───── Records provided ─────
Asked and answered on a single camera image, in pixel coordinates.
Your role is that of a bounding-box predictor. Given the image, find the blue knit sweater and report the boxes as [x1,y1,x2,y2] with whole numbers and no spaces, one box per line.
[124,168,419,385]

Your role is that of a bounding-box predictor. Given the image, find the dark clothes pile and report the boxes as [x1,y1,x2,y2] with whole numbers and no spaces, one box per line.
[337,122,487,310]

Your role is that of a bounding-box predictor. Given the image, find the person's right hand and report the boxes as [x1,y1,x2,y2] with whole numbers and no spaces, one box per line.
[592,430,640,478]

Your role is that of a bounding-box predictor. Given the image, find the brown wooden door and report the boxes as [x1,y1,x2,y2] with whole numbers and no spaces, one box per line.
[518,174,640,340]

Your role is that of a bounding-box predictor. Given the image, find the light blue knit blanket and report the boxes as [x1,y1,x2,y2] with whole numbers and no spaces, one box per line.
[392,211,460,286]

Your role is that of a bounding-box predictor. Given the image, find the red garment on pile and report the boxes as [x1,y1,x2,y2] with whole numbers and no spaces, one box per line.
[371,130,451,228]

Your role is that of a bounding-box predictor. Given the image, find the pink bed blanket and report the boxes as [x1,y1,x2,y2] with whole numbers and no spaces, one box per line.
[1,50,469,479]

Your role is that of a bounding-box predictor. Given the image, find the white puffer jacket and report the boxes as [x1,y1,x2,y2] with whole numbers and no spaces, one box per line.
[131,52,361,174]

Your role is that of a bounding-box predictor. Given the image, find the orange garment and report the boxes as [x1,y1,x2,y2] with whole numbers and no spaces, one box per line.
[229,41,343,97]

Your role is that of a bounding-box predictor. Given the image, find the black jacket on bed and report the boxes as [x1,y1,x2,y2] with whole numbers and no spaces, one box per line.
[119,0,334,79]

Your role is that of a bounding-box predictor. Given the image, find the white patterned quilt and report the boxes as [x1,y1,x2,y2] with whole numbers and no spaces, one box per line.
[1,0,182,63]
─────
───── Records provided ─────
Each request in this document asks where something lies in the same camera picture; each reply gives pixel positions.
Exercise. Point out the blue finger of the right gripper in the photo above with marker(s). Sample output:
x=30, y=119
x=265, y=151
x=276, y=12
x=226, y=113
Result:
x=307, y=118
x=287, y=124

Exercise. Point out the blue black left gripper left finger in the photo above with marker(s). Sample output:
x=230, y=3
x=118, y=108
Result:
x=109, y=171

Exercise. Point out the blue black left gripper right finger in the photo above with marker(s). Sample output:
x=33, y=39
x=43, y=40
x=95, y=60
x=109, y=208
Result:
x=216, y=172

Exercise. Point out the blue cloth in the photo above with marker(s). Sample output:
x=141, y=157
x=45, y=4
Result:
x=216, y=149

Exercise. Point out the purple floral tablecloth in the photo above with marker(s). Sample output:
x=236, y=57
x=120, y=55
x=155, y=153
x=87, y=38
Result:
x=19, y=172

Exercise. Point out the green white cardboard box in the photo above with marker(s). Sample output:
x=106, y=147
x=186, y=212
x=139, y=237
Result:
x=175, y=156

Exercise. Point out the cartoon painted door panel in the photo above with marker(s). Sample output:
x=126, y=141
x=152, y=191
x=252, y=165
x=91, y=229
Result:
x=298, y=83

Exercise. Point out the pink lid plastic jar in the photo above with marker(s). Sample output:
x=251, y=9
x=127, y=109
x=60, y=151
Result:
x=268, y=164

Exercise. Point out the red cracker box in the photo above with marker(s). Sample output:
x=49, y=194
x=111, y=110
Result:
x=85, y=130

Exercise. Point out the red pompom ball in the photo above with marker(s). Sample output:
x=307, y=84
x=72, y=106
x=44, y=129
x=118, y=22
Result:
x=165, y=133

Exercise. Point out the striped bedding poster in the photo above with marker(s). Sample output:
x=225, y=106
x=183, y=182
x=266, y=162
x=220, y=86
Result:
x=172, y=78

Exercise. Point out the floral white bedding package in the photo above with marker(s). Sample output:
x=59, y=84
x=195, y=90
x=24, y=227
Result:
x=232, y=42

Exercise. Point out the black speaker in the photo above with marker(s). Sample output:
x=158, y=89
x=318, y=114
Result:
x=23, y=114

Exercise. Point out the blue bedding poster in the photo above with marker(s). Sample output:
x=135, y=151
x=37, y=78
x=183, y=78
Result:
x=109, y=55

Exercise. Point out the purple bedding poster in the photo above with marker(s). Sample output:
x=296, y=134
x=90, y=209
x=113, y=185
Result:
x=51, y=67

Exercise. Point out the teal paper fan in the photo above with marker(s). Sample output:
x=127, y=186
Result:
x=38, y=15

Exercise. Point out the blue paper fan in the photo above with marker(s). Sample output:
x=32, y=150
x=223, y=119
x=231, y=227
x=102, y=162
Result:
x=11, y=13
─────
■ **Exercise description**:
Show every line above where "paper" is found.

■ **Response to the exercise**:
Exercise. Point out the teal paper fan in the photo above with marker(s). Sample output:
Exercise. Point out the blue paper fan in the photo above with marker(s). Sample output:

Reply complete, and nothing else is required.